2. The publication that Goa lottery tickets can be had at a particular place does not appear to me to be sufficient to constitute a publication of a proposal to pay any sum on any event or contingency relative or applicable to the drawing of any ticket in any lottery not authorised by Government as provided in the second paragraph of Section 294 A. If there had been an advertisement about the lottery itself, the position might have been different. It is difficult to say that the publication of a reference to the tickets about an unauthorised lottery is prohibited by Section 294 A.

3. Whether it would constitute abetment of an offence punish-able under Section 294 A is a matter with which we are not concerned. The accused was not charged with abetment and we are not in a position to ascertain facts on this record, which it would be necessary for us to know in order to determine the question of abetment, if he were so charged.

4. In this appeal the only question is whether the publication I have referred to constitutes an offence under Section 294 A, and I am unable to hold that it constitutes such an offence. We dismiss the appeal.

Fawcett, J.

5. I concur.
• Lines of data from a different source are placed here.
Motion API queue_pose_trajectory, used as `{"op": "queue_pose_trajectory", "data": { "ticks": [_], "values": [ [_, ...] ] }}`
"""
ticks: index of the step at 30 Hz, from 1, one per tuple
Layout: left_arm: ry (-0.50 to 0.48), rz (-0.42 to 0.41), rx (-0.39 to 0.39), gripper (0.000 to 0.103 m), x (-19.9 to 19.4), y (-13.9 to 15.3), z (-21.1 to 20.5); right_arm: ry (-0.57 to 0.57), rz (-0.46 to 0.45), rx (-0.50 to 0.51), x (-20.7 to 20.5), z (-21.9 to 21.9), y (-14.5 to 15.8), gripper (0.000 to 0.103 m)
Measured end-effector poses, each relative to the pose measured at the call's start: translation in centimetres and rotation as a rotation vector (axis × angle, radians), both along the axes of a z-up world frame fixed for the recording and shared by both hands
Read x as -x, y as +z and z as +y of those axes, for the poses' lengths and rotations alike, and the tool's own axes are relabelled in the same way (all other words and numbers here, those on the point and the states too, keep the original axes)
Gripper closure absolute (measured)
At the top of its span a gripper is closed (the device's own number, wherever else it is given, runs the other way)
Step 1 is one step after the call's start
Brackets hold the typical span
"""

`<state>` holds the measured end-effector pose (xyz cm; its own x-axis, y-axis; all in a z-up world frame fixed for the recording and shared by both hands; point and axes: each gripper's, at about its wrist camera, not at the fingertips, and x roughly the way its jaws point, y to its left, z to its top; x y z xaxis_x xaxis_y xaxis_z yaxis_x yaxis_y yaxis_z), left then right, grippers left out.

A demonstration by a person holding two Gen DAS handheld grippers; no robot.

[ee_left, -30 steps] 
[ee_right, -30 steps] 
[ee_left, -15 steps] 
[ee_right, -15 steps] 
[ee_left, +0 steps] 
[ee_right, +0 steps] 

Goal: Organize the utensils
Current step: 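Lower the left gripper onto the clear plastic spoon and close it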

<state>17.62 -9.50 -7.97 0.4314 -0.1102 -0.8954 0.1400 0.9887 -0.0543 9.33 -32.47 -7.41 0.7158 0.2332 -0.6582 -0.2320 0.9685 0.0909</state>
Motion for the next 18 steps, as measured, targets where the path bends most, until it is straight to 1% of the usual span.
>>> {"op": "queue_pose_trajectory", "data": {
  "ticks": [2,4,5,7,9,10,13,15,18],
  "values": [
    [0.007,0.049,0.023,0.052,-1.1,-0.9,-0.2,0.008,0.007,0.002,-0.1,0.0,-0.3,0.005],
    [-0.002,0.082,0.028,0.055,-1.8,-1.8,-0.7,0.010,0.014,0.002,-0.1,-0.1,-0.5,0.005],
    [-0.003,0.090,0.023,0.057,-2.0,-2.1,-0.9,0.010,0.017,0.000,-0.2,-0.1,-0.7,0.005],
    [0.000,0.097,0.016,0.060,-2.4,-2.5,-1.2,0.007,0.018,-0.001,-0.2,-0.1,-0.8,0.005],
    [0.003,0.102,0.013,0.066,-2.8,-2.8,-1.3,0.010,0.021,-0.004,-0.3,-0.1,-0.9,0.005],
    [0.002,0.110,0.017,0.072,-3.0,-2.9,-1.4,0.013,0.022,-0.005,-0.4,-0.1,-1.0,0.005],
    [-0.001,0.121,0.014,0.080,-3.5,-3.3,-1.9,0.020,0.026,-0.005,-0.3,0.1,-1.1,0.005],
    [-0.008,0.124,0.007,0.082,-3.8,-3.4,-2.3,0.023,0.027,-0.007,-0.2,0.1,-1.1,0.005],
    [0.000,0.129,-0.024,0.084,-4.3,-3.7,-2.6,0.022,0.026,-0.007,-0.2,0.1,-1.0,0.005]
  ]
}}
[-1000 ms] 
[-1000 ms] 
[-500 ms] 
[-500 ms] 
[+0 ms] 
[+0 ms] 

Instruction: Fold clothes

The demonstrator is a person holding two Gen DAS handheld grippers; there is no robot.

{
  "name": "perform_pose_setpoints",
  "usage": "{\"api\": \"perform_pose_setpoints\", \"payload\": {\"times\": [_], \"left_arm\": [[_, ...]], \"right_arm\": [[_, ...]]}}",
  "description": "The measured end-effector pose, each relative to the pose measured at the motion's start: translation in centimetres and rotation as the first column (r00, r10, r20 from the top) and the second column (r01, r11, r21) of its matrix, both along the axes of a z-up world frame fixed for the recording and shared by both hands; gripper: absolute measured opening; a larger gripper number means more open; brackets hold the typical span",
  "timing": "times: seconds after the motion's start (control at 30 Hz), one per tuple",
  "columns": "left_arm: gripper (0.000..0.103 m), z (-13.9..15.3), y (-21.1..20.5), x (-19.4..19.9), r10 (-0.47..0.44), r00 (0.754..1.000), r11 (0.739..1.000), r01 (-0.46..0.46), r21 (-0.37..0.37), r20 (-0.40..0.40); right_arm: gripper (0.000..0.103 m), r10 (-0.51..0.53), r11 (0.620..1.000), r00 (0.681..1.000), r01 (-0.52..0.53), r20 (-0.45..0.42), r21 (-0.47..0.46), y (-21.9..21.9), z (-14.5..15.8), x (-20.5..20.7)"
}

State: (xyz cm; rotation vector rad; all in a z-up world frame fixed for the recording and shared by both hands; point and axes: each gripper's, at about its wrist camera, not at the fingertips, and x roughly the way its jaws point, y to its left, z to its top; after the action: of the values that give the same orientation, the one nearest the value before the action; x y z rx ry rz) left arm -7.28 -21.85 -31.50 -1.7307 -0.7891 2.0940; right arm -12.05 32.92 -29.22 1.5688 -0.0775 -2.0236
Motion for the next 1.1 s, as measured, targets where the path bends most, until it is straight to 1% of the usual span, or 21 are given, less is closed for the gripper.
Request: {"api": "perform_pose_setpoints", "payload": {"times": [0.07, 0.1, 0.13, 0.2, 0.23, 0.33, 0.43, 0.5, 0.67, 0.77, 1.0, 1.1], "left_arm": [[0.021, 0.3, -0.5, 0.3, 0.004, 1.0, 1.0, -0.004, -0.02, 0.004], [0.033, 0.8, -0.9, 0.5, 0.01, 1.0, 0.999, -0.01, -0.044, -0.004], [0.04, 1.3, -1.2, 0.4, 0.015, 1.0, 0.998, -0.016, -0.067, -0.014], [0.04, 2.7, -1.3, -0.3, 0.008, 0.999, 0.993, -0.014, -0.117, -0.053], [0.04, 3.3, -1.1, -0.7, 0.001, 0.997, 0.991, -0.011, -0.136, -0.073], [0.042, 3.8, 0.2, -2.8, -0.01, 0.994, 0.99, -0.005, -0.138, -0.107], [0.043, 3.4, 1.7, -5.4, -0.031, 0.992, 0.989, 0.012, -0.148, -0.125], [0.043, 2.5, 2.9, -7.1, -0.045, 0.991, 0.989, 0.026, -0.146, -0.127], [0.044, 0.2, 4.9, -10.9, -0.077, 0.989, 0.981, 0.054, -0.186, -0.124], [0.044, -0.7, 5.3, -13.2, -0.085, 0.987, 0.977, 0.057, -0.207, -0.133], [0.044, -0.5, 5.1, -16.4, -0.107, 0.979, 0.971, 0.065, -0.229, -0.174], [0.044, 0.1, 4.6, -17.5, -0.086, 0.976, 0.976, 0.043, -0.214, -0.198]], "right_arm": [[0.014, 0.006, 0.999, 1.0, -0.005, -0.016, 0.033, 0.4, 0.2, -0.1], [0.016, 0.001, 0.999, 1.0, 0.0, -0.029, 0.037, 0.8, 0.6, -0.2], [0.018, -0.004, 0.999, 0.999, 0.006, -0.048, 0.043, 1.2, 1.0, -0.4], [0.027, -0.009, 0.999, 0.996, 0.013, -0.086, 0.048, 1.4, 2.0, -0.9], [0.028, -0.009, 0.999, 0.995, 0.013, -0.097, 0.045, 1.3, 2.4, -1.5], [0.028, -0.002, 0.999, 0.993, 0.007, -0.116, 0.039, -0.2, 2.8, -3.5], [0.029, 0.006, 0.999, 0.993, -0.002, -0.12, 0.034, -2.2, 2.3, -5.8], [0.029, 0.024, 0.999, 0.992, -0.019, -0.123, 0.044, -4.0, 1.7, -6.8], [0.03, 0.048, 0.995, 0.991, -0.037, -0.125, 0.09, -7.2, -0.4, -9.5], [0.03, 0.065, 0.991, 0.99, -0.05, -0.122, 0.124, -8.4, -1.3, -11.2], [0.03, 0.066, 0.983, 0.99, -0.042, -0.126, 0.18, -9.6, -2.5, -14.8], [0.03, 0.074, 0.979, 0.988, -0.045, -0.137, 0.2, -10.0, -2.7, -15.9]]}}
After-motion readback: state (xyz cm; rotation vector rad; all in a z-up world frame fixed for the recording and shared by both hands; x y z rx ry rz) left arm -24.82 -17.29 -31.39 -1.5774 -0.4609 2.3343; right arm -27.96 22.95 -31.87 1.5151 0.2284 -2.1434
We have to construe this section strictly as it is a penal enactment, and I think it is impossible to extend the words 'publishes any proposal to pay any sum,' which is the only part of the second paragraph which could apply to the present case, so as to cover a proposal to sell' tickets of the kind now in question. If the legislature wants such a proposal to be covered, I think it will be necessary to amend the Act on the lines of the corresponding English statute.